Second, while Proyas did not know his film had received the offset money, no doubt his US studio, Summit Entertainment, did. In many instances, the offset subsidy provided by Australian taxpayers is being swallowed by international studios and financiers. As Luhrmann told The Australian when asked about the rebate available to his film Australia, "Don't ask me, that's all handled by Fox!" (Twentieth Century Fox is owned by News Corporation, the parent company of News Limited, publisher of The Australian.)

Malcontents have suggested several other theories. Was Knowing granted the offset in order to boost Australian box-office figures at a testy time in screen politics, ahead of the departmental review and as industry distress with Screen Australia's management grows?

Or was approval of Knowing kept quiet so as to distance it from a decision to deny the 40 per cent offset to George Miller's Justice League: Mortal? That film, like Knowing, would have been shot in Australia with a largely Australian cast and crew but had a script written by foreigners.

This leads again to the issue of transparency. Knowing was arguably successful in obtaining the offset because it was developed by Proyas, an Australian director, and - unlike Justice League: Mortal - ownership of intellectual property in the film would be retained in Australia. If the decision becomes a precedent, it will affect international studios and whether they choose to invest in production here. Yet no one knows which criteria Knowing satisfied and what the precedent may be.

At a policy level, transparency is key. Producers are willing to divulge what financing process they use, if not the amount of money raised. If Screen Australia is unwilling to provide clarity on sources and dollar volumes, the public or industry scrutiny of the new incentive scheme is aimless.

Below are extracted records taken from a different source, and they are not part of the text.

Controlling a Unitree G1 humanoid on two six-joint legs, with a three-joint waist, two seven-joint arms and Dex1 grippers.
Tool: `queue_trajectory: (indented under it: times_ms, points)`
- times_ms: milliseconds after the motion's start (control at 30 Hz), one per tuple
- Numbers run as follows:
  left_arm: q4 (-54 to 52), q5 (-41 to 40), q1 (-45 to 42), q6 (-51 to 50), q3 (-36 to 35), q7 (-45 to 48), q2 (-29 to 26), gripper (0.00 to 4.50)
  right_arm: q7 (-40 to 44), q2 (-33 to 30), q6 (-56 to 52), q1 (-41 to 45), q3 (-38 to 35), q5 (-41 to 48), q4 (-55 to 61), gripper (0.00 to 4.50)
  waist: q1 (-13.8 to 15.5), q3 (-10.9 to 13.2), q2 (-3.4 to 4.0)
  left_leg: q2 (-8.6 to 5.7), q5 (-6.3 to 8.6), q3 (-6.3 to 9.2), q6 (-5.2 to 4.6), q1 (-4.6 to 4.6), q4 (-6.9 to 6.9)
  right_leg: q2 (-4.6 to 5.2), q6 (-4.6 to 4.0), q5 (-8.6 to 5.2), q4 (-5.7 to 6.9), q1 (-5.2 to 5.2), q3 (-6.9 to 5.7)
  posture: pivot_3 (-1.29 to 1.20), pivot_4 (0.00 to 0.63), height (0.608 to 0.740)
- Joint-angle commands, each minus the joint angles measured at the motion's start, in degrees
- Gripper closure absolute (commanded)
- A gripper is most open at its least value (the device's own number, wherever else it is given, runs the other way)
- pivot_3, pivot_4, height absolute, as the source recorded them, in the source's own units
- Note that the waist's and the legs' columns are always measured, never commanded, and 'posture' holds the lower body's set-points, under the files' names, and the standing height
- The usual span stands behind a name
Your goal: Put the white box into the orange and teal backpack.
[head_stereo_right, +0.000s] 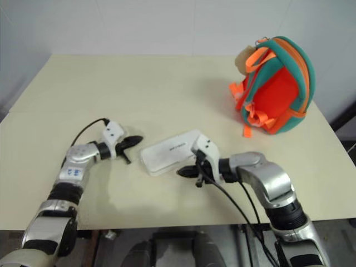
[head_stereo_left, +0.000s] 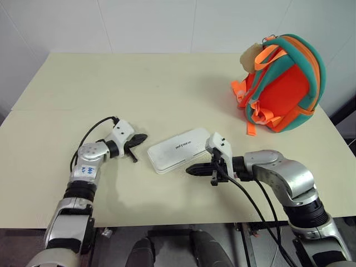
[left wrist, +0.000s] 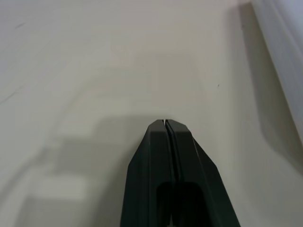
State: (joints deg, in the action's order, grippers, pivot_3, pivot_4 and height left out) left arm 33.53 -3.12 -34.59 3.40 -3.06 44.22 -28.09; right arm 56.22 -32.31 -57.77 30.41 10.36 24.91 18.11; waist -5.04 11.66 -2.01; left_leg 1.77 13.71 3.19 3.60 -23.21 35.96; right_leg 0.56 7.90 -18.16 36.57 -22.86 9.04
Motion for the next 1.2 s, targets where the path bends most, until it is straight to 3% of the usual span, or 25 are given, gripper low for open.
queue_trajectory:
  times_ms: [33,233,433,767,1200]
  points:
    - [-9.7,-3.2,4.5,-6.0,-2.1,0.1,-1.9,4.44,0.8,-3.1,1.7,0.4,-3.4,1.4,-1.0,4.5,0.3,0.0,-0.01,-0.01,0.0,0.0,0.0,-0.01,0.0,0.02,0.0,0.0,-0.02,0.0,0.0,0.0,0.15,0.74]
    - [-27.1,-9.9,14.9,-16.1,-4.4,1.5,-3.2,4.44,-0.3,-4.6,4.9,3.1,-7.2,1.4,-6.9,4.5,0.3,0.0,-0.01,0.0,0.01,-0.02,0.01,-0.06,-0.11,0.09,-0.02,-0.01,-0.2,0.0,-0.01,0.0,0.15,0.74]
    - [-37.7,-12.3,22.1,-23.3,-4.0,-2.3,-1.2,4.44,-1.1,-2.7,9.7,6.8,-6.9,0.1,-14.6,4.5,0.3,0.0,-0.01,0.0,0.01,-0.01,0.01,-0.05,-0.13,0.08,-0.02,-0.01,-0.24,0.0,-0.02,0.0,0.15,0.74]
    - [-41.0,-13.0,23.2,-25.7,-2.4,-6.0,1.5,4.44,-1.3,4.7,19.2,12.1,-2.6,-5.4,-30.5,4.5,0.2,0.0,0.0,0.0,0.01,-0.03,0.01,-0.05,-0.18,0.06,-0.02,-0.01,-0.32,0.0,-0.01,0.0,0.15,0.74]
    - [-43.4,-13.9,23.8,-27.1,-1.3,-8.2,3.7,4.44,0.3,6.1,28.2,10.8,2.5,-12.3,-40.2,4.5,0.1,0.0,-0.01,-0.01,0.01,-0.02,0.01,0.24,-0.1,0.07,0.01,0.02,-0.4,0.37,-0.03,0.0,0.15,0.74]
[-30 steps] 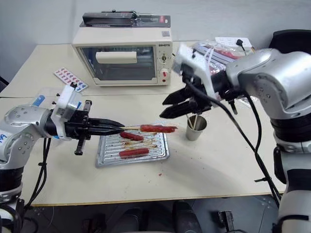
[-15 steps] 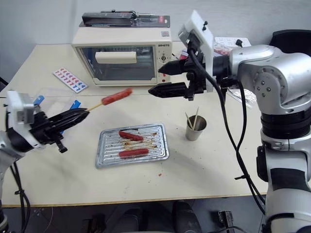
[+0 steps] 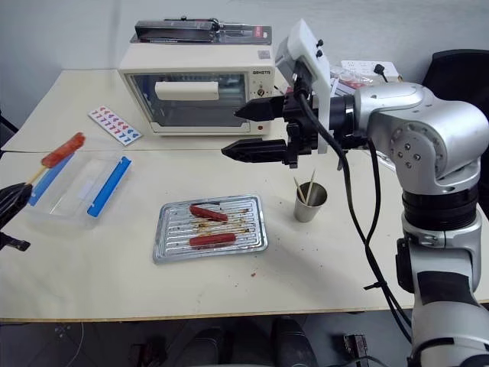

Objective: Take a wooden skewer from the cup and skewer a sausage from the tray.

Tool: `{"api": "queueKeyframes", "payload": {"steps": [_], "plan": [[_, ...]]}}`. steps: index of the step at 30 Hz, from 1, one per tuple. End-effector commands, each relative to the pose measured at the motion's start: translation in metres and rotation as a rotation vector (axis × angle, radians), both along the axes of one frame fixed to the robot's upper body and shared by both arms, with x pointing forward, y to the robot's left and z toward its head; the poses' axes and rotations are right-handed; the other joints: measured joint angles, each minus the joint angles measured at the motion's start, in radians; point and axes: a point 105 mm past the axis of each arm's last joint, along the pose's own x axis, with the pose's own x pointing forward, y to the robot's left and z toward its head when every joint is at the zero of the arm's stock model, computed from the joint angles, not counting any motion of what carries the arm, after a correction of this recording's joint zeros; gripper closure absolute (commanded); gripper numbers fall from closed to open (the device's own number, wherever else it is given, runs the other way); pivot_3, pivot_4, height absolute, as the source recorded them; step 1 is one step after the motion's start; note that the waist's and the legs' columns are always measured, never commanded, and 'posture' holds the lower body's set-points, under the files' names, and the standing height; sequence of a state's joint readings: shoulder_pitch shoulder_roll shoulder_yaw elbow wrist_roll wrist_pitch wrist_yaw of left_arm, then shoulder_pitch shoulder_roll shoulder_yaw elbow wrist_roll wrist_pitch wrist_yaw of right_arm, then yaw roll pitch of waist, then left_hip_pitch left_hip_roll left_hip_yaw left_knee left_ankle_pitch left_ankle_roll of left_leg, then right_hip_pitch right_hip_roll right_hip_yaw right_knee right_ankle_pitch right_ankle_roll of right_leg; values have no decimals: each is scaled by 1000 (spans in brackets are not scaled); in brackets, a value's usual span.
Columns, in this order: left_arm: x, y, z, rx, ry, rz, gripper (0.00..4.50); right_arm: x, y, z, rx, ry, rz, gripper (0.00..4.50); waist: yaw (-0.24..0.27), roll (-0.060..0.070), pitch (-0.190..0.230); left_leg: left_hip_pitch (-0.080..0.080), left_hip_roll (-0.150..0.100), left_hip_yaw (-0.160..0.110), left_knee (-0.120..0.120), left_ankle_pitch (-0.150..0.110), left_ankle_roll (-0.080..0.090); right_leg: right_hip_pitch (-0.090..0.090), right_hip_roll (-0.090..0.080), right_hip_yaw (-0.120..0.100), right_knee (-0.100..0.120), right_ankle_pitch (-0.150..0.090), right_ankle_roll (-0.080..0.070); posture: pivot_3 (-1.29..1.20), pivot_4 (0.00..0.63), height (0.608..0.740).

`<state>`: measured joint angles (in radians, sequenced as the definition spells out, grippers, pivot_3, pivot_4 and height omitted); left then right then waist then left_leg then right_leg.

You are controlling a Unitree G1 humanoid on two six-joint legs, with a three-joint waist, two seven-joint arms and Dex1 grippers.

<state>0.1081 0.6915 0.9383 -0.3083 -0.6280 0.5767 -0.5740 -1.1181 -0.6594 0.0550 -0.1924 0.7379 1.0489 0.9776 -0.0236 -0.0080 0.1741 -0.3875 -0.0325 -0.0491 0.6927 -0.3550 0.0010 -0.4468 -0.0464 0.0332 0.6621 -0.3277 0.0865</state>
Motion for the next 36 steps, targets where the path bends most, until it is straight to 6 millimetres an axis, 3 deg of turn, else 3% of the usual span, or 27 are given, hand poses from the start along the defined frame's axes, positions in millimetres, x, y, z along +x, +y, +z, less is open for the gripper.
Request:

Consequently, when Screen Australia announced late last year that the offset had helped screen productions to the tune of $123m since July 2007, there was no way of knowing how much that figure was boosted by the eight-figure sum heading the way of Luhrmann's Australia. One insider suggested the offset is working "as the government expected". Unfortunately, as Proyas discovered, that is as precise as film policy gets.

So let's see now... It's 'Australian' after the fact if it helps boost the bottom line for Screen Australia then? That's just swell. Not only is it policy by Post-hoc, it's Ad-hoc.